### Provided material
===============
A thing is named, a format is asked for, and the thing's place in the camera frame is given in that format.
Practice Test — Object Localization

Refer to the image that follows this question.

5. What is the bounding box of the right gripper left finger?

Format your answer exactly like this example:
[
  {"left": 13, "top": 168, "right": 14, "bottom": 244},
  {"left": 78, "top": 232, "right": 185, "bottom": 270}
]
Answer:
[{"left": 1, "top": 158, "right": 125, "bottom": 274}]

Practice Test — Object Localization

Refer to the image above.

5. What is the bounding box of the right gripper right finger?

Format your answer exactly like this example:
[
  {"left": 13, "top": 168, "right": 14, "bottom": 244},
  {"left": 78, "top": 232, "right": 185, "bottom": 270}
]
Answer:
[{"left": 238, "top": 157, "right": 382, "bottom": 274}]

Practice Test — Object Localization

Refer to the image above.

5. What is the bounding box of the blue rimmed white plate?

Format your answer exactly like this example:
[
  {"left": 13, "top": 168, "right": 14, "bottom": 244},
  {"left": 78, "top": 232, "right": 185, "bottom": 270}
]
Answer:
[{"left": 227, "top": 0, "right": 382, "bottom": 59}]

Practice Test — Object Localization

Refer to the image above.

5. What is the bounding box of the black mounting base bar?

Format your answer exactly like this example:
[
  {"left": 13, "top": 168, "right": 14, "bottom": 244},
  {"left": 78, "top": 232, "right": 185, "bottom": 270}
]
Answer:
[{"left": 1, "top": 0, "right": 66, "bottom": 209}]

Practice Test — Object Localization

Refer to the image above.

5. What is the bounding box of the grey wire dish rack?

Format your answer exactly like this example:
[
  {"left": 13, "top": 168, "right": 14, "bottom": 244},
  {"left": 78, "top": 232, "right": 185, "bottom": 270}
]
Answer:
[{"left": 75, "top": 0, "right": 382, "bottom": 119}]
===============
The records above must be transcribed without a single omission.

A thing is named, a format is asked for, and the thing's place in the camera frame is given in that format.
Practice Test — Object Localization

Refer to the image that follows this question.

5. What is the bounding box of the right gripper left finger?

Format your answer exactly like this example:
[
  {"left": 13, "top": 168, "right": 14, "bottom": 244},
  {"left": 78, "top": 232, "right": 185, "bottom": 270}
]
Answer:
[{"left": 1, "top": 158, "right": 125, "bottom": 274}]

Practice Test — Object Localization

Refer to the image above.

5. What is the bounding box of the right gripper right finger?

Format your answer exactly like this example:
[
  {"left": 13, "top": 168, "right": 14, "bottom": 244},
  {"left": 78, "top": 232, "right": 185, "bottom": 270}
]
Answer:
[{"left": 238, "top": 157, "right": 382, "bottom": 274}]

Practice Test — Object Localization

Refer to the image above.

5. What is the bounding box of the blue rimmed white plate?

Format your answer exactly like this example:
[
  {"left": 13, "top": 168, "right": 14, "bottom": 244},
  {"left": 78, "top": 232, "right": 185, "bottom": 270}
]
Answer:
[{"left": 227, "top": 0, "right": 382, "bottom": 59}]

Practice Test — Object Localization

Refer to the image above.

5. What is the bounding box of the black mounting base bar?

Format your answer exactly like this example:
[
  {"left": 13, "top": 168, "right": 14, "bottom": 244},
  {"left": 78, "top": 232, "right": 185, "bottom": 270}
]
Answer:
[{"left": 1, "top": 0, "right": 66, "bottom": 209}]

Practice Test — Object Localization

Refer to the image above.

5. What is the bounding box of the grey wire dish rack?

Format your answer exactly like this example:
[
  {"left": 13, "top": 168, "right": 14, "bottom": 244},
  {"left": 78, "top": 232, "right": 185, "bottom": 270}
]
Answer:
[{"left": 75, "top": 0, "right": 382, "bottom": 119}]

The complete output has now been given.